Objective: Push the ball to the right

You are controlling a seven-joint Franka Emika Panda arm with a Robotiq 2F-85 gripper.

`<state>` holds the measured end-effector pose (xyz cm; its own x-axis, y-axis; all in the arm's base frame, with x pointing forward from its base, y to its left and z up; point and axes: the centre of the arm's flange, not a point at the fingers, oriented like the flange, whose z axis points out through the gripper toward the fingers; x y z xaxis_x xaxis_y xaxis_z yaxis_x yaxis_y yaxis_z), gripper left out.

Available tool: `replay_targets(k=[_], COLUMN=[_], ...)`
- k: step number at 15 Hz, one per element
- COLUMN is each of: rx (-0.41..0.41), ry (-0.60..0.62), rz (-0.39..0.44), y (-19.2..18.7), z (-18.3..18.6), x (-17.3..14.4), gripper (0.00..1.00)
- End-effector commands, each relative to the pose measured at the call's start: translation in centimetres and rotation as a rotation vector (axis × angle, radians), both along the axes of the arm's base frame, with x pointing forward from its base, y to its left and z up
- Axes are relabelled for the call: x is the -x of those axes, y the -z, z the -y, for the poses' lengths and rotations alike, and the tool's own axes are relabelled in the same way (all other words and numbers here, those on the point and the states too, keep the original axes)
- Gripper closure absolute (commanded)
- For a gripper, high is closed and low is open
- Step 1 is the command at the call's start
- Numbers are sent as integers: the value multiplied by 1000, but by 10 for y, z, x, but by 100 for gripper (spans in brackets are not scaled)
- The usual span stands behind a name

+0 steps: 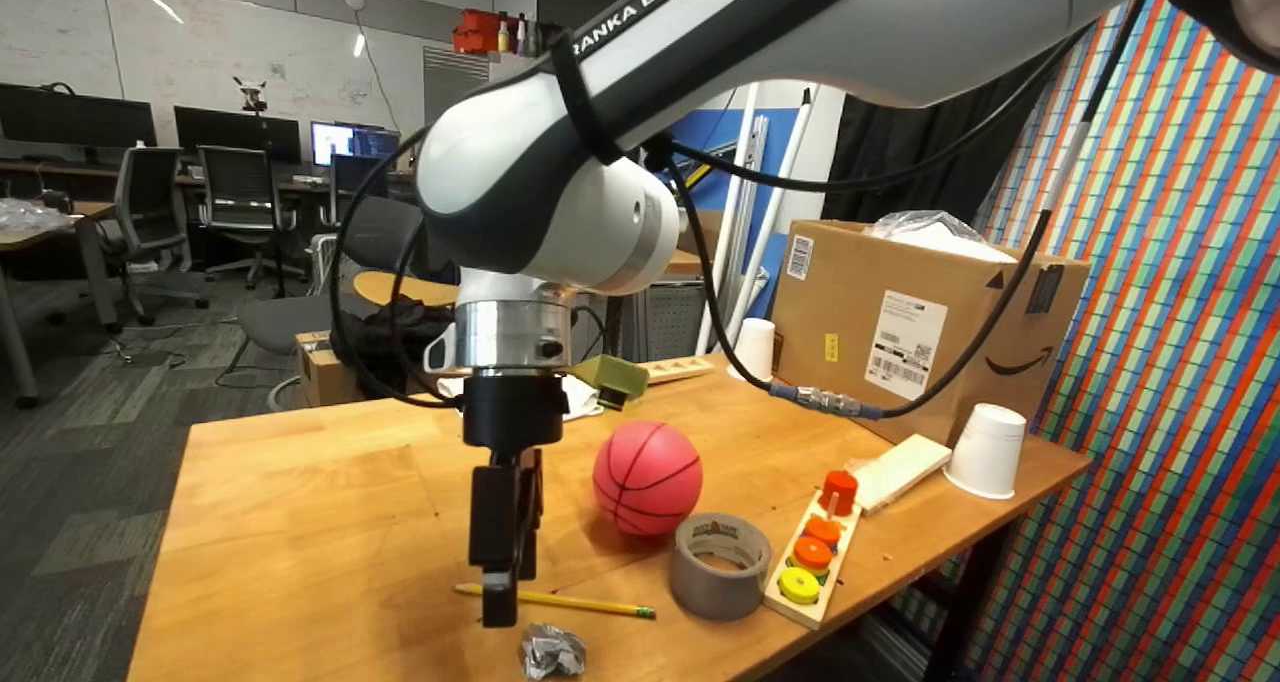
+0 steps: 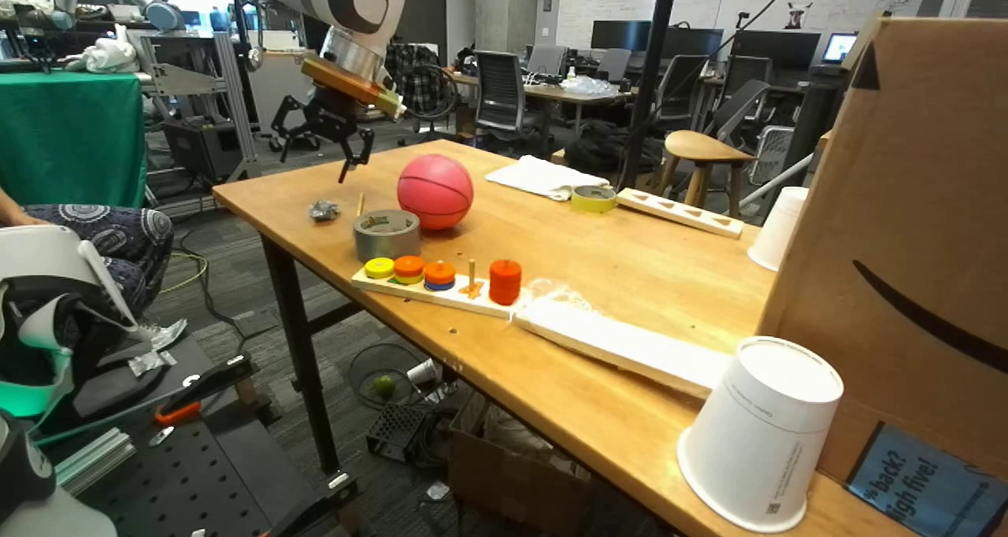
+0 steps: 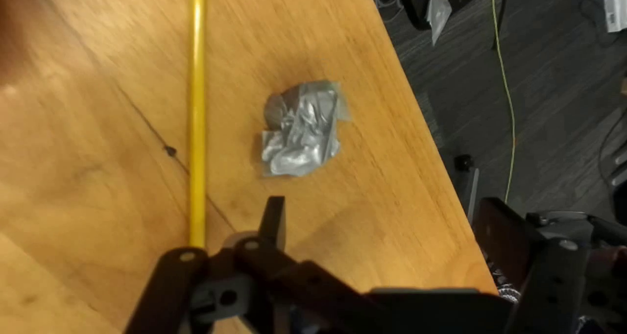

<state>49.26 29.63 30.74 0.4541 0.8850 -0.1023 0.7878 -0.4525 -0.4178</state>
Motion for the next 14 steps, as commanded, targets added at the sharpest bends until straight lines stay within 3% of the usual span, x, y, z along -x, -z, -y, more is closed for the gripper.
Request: replay_targets(k=[1,5,14], rx=[-39,-92,-18], ry=[-13,-105,-467], rz=[9,140,291], y=[-12,-24,-5], z=[27,47,90], x=[-22,-38,-43], gripper=[0,0,0])
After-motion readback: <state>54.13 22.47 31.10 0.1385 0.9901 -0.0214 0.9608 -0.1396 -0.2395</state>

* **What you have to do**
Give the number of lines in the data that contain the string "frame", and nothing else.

* **Answer**
2